Barber v. Time, Inc.

159 S.W.2d 291, 348 Mo. 1199, 1 Media L. Rep. (BNA) 1779, 1942 Mo. LEXIS 470
CourtSupreme Court of Missouri
DecidedFebruary 26, 1942
StatusPublished
Cited by100 cases

This text of 159 S.W.2d 291 (Barber v. Time, Inc.) is published on Counsel Stack Legal Research, covering Supreme Court of Missouri primary law. Counsel Stack provides free access to over 12 million legal documents including statutes, case law, regulations, and constitutions.

Bluebook
Barber v. Time, Inc., 159 S.W.2d 291, 348 Mo. 1199, 1 Media L. Rep. (BNA) 1779, 1942 Mo. LEXIS 470 (Mo. 1942).

Opinions

This is an action for damages based on violation of plaintiff's right of privacy by publishing an article (with her picture) about a physical ailment for which she was being treated in a hospital. The jury returned a verdict for plaintiff for $1500 actual *Page 1203 and $1500 punitive damages. Defendant has appealed from the judgment entered thereon, and says it was error to refuse its request for a peremptory instruction in the nature of a demurrer to the evidence.
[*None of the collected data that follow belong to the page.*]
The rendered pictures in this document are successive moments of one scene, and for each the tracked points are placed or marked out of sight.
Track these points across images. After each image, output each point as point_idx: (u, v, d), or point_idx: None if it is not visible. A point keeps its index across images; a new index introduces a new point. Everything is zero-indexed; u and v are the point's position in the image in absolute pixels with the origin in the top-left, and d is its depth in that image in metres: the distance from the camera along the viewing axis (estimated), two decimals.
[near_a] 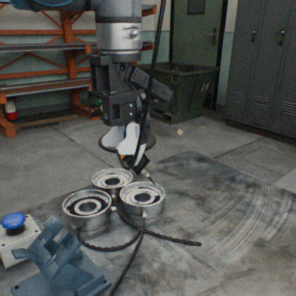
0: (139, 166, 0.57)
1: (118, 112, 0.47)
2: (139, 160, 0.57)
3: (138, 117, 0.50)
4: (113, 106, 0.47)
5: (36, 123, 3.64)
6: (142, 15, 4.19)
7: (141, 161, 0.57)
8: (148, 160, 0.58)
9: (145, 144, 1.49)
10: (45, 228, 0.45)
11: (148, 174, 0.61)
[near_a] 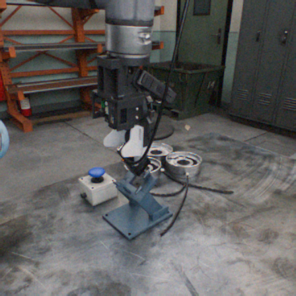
0: (141, 167, 0.58)
1: (125, 116, 0.47)
2: (141, 162, 0.57)
3: (143, 120, 0.50)
4: (120, 110, 0.46)
5: (50, 119, 3.82)
6: None
7: (143, 162, 0.58)
8: (148, 161, 0.59)
9: (165, 132, 1.67)
10: (127, 173, 0.63)
11: None
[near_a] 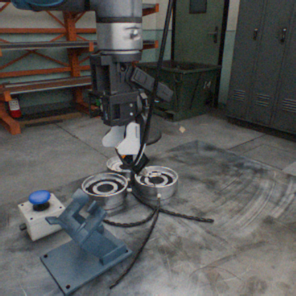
0: (139, 166, 0.57)
1: (118, 112, 0.47)
2: (139, 160, 0.57)
3: (138, 117, 0.50)
4: (113, 106, 0.47)
5: (39, 121, 3.68)
6: (144, 14, 4.22)
7: (141, 161, 0.57)
8: (147, 160, 0.59)
9: (151, 137, 1.53)
10: (71, 201, 0.48)
11: (148, 174, 0.61)
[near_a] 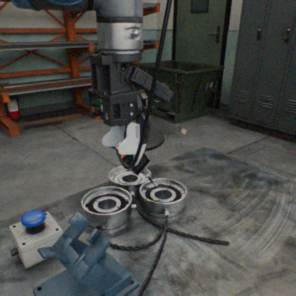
0: (139, 166, 0.57)
1: (119, 112, 0.47)
2: (139, 160, 0.57)
3: (139, 117, 0.50)
4: (113, 106, 0.47)
5: (39, 123, 3.62)
6: (145, 14, 4.16)
7: (142, 161, 0.57)
8: (148, 160, 0.58)
9: (154, 142, 1.47)
10: (69, 226, 0.42)
11: (148, 174, 0.61)
[1] Defendant set up in its answer the right to publish such an article under constitutional guarantees of freedom of speech and of the press. It contends that the decision of the trial court, allowing damages therefor, was in violation of Sections 14 and 30 of Article II of the Constitution of Missouri and of the Fourteenth Amendment to the United States Constitution. Recent decisions of the United States Supreme Court have held that "the freedom of speech and of the press, which are secured by the First Amendment against abridgement by the United States, are among the fundamental personal rights and liberties which are secured to all persons by the Fourteenth Amendment against abridgement by a State." [Thornhill v. State of Alabama,310 U.S. 88, 60 Sup. Ct. 736, 84 L.Ed. 1093, and cases cited.] The Fourteenth Amendment applies to the common law policy as well as the statutory policy of a state. [American Federation of Labor v. Swing, 312 U.S. 321, 61 Sup. Ct. 568, 85 L.Ed. 513.] We also said in Diener v. Star-Chronicle Pub. Co., 230 Mo. 613, 132 S.W. 1143: [293] "Freedom of speech is guaranteed to the individual and newspaper by the Constitution. Courts are charged with a duty they may not pretermit, to see to it that it is not abridged." Thus a case is presented "involving the construction of the Constitution of the United States" and "of this State" (Sec. 12, Art. 6, Constitution of Missouri) within the jurisdiction of this court. Likewise, it presents a constitutional question upon a set of facts which has not heretofore been decided in this State.

Defendant, in its weekly news magazine called "Time" published the following article on March 13, 1939:

"STARVING GLUTTON

"One night last week pretty Mrs. Dorothy Barber of Kansas City grabbed a candy bar, packed up some clothes, and walked to General Hospital. `I want to stay here,' she said between bites. `I want to eat all the time. I can finish a normal meal and be back in the kitchen in ten minutes eating again.'

"Dr. R.K. Simpson immediately packed her off to a ward, ordered a big meal from

(Published here was a picture of plaintiff by "International")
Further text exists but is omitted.